Das Angstzentrum: Ein markerschütternder Schrei, ein heranfliegender Stein - Menschen reagieren instinktiv auf potenzielle Bedrohungen, ducken sich weg, schützen den Kopf mit den Armen. Hierbei hilft die Amygdala, das aus einem Bündel Neuronen bestehende, mandelförmige Angstzentrum über dem Stammhirn. Sofort nach dem Eintreffen der sensorischen Reize im Thalamus gelangen sie an die Amygdala und werden von dort aus weitergeleitet - auf zweierlei Wegen.

Der schnellere der beiden Wege funktioniert wie der Bewegungsmelder einer Alarmanlage und setzt spontan Reaktionen im ganzen Körper in Gang. Erstarren, Fliehen oder Kämpfen sind die Optionen, die je nach Bedrohung folgen. Und zwar noch bevor beispielsweise der heranfliegende Stein genau identifiziert wird.
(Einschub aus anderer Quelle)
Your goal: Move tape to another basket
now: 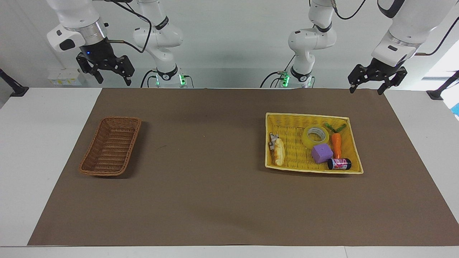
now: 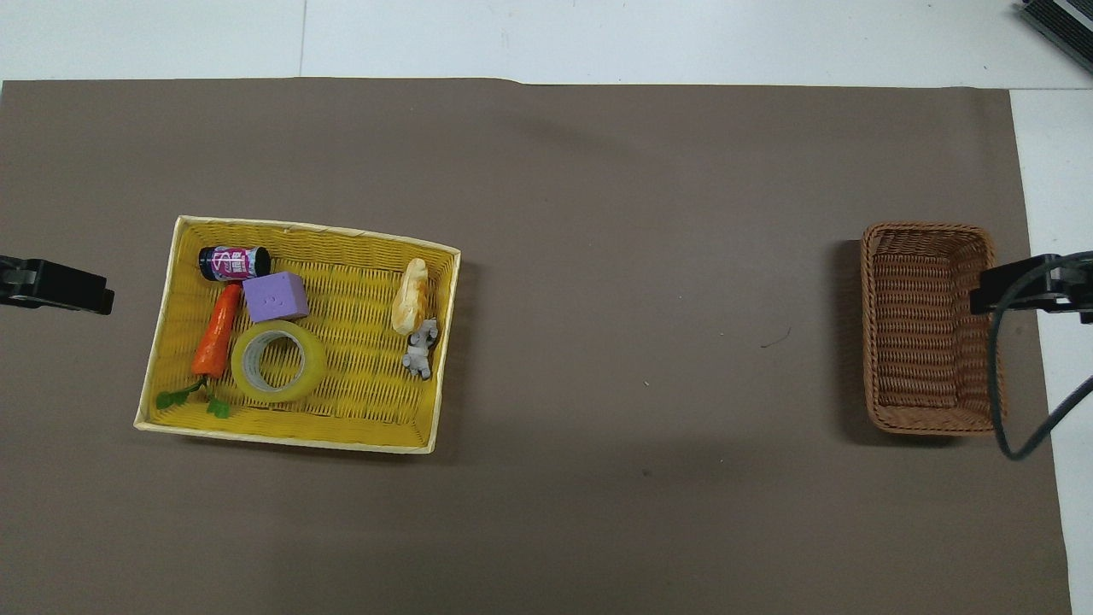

Das Signal der Sinnesreize gelangt aber auch über einen Sekunden-Bruchteile langsameren "Umweg" zum sensorischen Kortex. Dieser Hirnbereich verschafft ein einordnendes, klareres Bild über die potenzielle Bedrohung - und verstärkt dann die Abwehrreaktion oder entlarvt sie als Fehlalarm.

Dabei betont der Neurowissenschaftler Joseph LeDoux, Angst beim Menschen sei mehr als das Empfinden von Bedrohung. "Angst ist ein Konzept, nicht ein 'Ding' im Gehirn." Die Chemie der Angst: Die Erwartung, dass uns Schlimmes zustoßen kann, setzt eine chemische Kaskade in Gang. Vor allem über den Botenstoff Glutamat werden Alarmsignale in andere Hirnteile wie den Hypothalamus und dann in den Körper gestreut. Das Nebennierenmark stößt große Mengen des aufputschenden Stresshormons Adrenalin aus, der Blutzuckerspiegel steigt, das Herz schlägt schneller und die Handinnenflächen werden feucht.

Bleibt das Schlimmste dann aber aus, strömt das beruhigende Wohlfühlhormon Endorphin durch den Körper. Dieser Hormonmix ist es wohl auch, den viele Menschen am Grusel-Gefühl mögen - denn er kann selbst bei der Gespensterstory vor dem Kamin einsetzen.

Hitliste der Alpträume, die manche Menschen immer wieder verfolgen: Kinder träumen am häufigsten von Aggression und Gewalt (45 Prozent), Unfällen (29), Verfolgungsjagden (23) und Katastrophen (4). Erwachsene erleben immer wieder Alpträume von Flucht und Verfolgungsjagden (26 Prozent), Gewalt (20), Körperanomalien (17) und Misserfolgen (7). Wiederkehrende Träume mit positiven Themen haben Mädchen und Frauen wesentlich häufiger als Jungen und Männer.

Gespenster-Illusion: Manche Geistererscheinung ist auch schlicht eine optische Täuschung. Wer 30 Sekunden auf das grafische Bild eines Totenkopfs starrt und danach auf eine leere Fläche, sieht dort für eine Weile ebenfalls einen Totenkopf - das sogenannte Nachbild. Es kommt zustande, wenn die Lichtrezeptoren des Auges durch das Starren ermüdet sind und nicht mehr flexibel reagieren. Das funktioniert auch bei Farbbildern: Ein Teil der Zapfen-Rezeptoren, die rot, gelb oder blau wahrnehmen, setzt nach dem Starren auf ein blaues Motiv erstmal überanstrengt aus. Auf der leeren Fläche ist das Motiv dann prompt in der Komplementärfarbe Orange zu sehen, zusammengesetzt aus den Signalen der rot- und gelb-sensitiven Zapfen.